> [TASK]: A line below contains "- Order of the", and a later one contains "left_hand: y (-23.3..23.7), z". Repeat both, with every line between them, exactly.

> [PROVIDED DATA]:

↓

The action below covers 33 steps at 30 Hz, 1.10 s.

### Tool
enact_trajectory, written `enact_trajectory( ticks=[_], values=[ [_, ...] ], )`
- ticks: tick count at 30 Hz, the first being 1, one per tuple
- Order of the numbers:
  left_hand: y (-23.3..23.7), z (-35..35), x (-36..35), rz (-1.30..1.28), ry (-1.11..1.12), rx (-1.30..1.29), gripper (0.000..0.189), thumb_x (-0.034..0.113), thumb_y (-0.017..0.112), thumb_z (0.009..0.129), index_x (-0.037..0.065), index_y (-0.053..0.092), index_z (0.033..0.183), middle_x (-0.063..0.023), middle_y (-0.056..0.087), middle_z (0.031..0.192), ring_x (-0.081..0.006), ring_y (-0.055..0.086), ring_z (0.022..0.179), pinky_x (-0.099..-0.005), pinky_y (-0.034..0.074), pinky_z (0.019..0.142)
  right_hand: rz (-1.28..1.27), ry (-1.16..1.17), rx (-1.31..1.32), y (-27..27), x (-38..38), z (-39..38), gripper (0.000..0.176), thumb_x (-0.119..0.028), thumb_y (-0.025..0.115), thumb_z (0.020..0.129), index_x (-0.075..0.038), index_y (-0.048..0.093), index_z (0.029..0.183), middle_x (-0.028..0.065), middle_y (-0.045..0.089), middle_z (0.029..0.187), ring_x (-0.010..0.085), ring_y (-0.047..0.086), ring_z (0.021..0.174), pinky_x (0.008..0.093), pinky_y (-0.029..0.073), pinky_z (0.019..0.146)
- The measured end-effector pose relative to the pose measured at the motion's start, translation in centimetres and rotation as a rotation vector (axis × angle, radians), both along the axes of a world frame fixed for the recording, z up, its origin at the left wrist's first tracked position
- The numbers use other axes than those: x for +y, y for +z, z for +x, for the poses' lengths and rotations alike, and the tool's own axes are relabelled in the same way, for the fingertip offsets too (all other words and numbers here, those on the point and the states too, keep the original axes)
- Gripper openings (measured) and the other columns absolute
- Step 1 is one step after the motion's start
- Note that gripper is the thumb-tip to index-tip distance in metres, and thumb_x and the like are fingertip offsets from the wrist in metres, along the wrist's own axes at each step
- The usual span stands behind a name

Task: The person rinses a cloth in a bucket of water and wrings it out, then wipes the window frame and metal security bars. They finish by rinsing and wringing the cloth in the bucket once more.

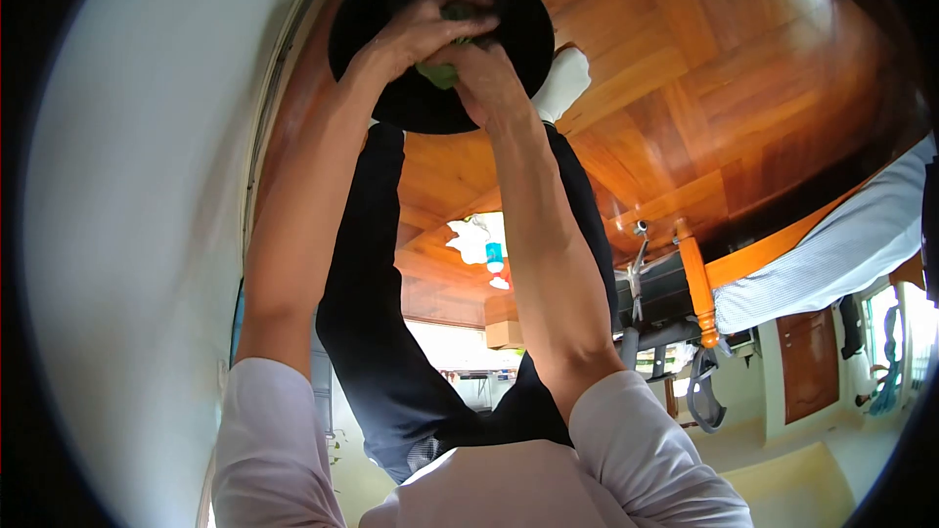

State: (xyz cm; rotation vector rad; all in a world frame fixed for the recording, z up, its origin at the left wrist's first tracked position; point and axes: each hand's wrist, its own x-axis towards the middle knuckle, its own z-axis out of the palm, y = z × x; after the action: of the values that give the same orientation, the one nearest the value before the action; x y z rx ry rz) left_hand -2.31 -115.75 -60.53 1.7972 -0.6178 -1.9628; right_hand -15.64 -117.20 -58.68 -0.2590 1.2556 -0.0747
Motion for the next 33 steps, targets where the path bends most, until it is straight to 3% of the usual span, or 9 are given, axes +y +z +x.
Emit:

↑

> [ANSWER FOR THE TASK]:
- Order of the numbers:
  left_hand: y (-23.3..23.7), z (-35..35), x (-36..35), rz (-1.30..1.28), ry (-1.11..1.12), rx (-1.30..1.29), gripper (0.000..0.189), thumb_x (-0.034..0.113), thumb_y (-0.017..0.112), thumb_z (0.009..0.129), index_x (-0.037..0.065), index_y (-0.053..0.092), index_z (0.033..0.183), middle_x (-0.063..0.023), middle_y (-0.056..0.087), middle_z (0.031..0.192), ring_x (-0.081..0.006), ring_y (-0.055..0.086), ring_z (0.022..0.179), pinky_x (-0.099..-0.005), pinky_y (-0.034..0.074), pinky_z (0.019..0.142)

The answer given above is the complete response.